I roleplay online. I don't mean an actual game like an MMORPG or anything like that. It's hard to explain what it is. I'll try though. 

Basically, it's all text based roleplay. Like as in I'm a character of my choice from a certain TV show/movie/book and others are other characters and we all join up and write together in a storyline. I write a few paragraphs for my character then they write for theirs. 

See, this sounds like it can't possibly be life ruining or addictive but trust me, it is. Especially when this has been your only escape method since you were a teen. 

I've been doing this for about 18 years. Sometimes I am able to do it more than other times. I also spend entire nights online doing it and sacrifice sleep. I love my partners they are like my best friends. Except, they aren't real friends and I don't really know them. 

Now, I completely understand that it's possible to have a connection with people via the internet, fine, I'm not denying that but this is seriously cutting into what is sane for me. I have recently noticed this after (For some reason and I don't know WHY) literally all of my partners just stopped responding/coming online. Yes, this is really unusual and since I can't contact any of them (there's a good group) as none are responding to me or even active on their own pages, I mean for a few weeks at this point, I have noticed what an obsession I have with doing this.

I am still up all night, watching the website hoping someone will get on. I am sacrificing my time for it and nothing is happening. I am getting deeply depressed that, for whatever reason, all at once, all my partners just straight up quit roleplaying. Not only do I realize that I'm doing this but I can't find anything else to fill my time with because I don't want to. I know I have to though. 
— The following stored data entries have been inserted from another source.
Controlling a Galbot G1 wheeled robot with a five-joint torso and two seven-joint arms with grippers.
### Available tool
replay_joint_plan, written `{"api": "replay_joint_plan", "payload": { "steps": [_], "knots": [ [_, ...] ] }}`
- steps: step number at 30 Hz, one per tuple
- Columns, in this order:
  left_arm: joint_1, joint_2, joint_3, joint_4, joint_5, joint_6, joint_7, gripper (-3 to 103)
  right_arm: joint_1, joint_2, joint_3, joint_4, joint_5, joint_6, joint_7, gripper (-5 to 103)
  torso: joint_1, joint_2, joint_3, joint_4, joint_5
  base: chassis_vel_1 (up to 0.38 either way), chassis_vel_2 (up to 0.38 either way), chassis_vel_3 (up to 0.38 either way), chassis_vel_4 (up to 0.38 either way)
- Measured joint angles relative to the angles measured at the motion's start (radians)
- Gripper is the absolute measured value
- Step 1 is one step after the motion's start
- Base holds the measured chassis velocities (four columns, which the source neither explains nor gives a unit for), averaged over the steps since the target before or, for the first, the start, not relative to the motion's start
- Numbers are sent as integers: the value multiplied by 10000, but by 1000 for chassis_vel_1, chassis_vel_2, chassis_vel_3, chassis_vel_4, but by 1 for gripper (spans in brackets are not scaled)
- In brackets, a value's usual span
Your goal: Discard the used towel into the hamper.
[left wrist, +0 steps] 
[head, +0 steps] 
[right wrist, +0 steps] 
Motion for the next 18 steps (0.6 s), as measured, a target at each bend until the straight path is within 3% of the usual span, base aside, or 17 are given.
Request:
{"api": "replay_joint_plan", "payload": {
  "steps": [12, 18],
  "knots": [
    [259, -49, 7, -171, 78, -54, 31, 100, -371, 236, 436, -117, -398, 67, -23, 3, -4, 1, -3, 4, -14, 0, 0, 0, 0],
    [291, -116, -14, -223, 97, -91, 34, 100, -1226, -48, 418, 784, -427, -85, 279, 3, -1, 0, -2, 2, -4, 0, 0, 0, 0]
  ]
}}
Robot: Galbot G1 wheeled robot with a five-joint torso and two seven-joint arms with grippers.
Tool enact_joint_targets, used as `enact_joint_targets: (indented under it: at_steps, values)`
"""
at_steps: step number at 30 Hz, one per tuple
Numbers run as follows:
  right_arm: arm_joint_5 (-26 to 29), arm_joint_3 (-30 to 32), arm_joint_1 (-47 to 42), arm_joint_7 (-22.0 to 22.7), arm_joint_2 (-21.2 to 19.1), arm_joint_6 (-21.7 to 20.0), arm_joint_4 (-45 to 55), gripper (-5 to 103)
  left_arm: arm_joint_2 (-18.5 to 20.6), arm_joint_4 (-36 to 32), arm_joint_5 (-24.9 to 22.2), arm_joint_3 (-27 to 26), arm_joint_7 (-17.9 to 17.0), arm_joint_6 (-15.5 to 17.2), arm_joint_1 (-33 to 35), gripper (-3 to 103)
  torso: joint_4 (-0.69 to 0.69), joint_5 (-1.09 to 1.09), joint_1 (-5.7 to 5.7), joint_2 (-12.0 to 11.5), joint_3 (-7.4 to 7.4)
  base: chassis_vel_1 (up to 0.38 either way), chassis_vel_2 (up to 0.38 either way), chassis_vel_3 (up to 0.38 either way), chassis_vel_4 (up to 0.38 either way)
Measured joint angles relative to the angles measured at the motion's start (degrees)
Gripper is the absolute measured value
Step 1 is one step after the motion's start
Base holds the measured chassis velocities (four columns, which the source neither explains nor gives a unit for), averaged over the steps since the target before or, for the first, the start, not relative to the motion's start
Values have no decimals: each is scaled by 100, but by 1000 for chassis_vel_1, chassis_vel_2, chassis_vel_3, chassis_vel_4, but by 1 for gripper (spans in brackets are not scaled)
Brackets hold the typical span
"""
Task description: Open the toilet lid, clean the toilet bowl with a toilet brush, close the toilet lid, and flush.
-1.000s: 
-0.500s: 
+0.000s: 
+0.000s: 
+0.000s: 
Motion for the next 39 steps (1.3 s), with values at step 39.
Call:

For one, I don't have the best life to begin with and my roleplaying was not interfering with my real life relationships (I still always hung out with friends, went out, I didn't neglect work or school). I had a good balance between roleplay and real life and I still do. Except now, beyond my control all my partners have vanished. They are either all ignoring me and not telling me, or they just aren't there at all, for whatever weird reason. This means that though I don't WANT to give it up I HAVE To and that's coupled with knowing that I SHOULD because I'm too old for this anyway and it's causing me to lose sleep, I just don't know HOW to give it up. 

I have tried filling my time with other hobbies. I mean really tried. I'm a writer for one, just finished writing a screenplay and it's been sent out to actors who requested it. (This is what I mean that I get stuff done despite roleplaying) but I find I have no attention span to write anything. I find I'm not interested in watching movies or TV. I find that there's really just no one to talk to. I can't say I feel lonely, I just feel bored. Roleplay was my escape from my crappy life, my partners all left, I know it's unhealthy to have this attatchment to roleplay, and it's like now I'm going through forced withdrawal if I like it or not. 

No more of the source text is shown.